── INFORMATION SHOWN
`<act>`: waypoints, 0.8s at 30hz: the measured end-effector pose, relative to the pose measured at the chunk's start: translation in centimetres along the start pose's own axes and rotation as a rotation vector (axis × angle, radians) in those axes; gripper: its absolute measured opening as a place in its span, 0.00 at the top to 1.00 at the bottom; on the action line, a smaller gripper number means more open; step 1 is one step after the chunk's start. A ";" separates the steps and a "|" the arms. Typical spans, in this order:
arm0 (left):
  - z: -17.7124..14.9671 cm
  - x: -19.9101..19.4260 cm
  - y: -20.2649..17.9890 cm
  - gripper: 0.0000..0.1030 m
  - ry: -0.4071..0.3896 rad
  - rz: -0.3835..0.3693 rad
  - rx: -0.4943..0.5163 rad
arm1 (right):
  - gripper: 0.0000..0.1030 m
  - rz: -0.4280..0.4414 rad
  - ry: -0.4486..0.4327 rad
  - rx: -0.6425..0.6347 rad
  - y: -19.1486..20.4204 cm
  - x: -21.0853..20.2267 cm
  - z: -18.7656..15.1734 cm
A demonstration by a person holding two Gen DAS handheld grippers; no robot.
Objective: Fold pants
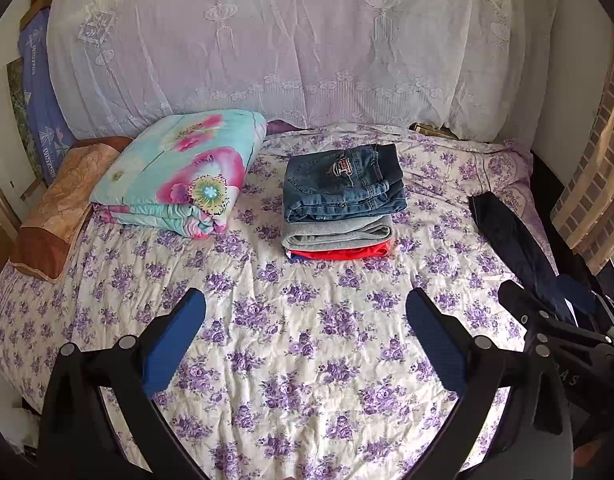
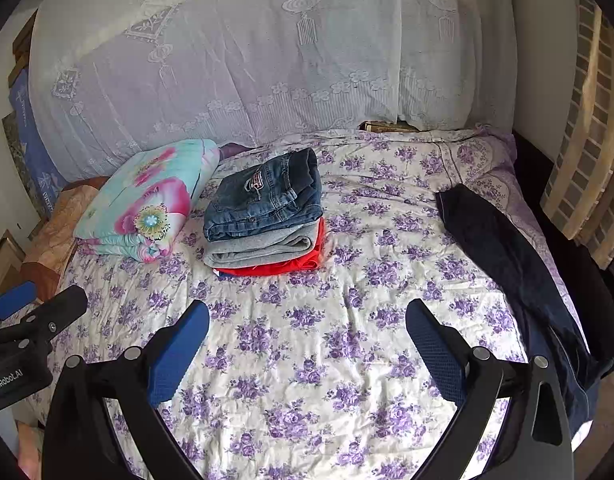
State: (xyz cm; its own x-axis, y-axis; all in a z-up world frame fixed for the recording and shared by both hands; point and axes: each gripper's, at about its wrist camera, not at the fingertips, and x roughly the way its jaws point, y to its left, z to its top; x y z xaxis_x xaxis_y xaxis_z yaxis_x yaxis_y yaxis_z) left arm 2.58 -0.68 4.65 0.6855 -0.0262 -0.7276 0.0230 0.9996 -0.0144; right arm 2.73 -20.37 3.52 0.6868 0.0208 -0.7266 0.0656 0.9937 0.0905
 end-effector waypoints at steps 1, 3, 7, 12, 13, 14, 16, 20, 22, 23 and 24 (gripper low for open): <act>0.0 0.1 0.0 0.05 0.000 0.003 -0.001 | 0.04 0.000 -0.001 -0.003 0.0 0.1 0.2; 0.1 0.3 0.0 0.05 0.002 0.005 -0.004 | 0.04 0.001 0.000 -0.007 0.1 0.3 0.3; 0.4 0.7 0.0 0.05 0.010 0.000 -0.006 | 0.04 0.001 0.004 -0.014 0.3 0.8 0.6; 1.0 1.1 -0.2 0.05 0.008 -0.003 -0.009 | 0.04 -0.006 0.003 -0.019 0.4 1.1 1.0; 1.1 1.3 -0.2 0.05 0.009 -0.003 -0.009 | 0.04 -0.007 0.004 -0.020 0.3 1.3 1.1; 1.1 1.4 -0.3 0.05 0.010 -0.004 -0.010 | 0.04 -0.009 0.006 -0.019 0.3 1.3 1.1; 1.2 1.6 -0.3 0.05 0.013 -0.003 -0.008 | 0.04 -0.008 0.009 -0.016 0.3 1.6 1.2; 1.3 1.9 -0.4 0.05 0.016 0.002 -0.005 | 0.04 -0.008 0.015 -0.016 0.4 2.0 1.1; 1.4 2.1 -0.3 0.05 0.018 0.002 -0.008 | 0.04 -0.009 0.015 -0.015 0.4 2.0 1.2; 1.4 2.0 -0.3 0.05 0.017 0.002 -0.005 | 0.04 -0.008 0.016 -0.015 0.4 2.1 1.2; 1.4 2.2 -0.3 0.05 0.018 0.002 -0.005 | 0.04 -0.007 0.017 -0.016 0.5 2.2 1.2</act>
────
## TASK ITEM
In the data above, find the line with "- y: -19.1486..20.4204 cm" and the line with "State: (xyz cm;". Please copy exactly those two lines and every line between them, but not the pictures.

## RESPONSE BOX
  - y: -19.1486..20.4204 cm
  - x: -21.0853..20.2267 cm
  - z: -18.7656..15.1734 cm
A demonstration by a person holding two Gen DAS handheld grippers; no robot.
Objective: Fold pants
State: (xyz cm; its own x-axis, y-axis; all in a z-up world frame fixed for the recording and shared by both hands; point and axes: each gripper's, at about its wrist camera, not at the fingertips, and x roughly the way its jaws point, y to its left, z to its top; x y z xaxis_x xaxis_y xaxis_z yaxis_x yaxis_y yaxis_z) left arm 2.58 -0.68 4.65 0.6855 -0.0262 -0.7276 0.0230 0.9996 -0.0144; right arm 2.73 -20.37 3.52 0.6868 0.0208 -0.7266 0.0656 0.9937 0.0905

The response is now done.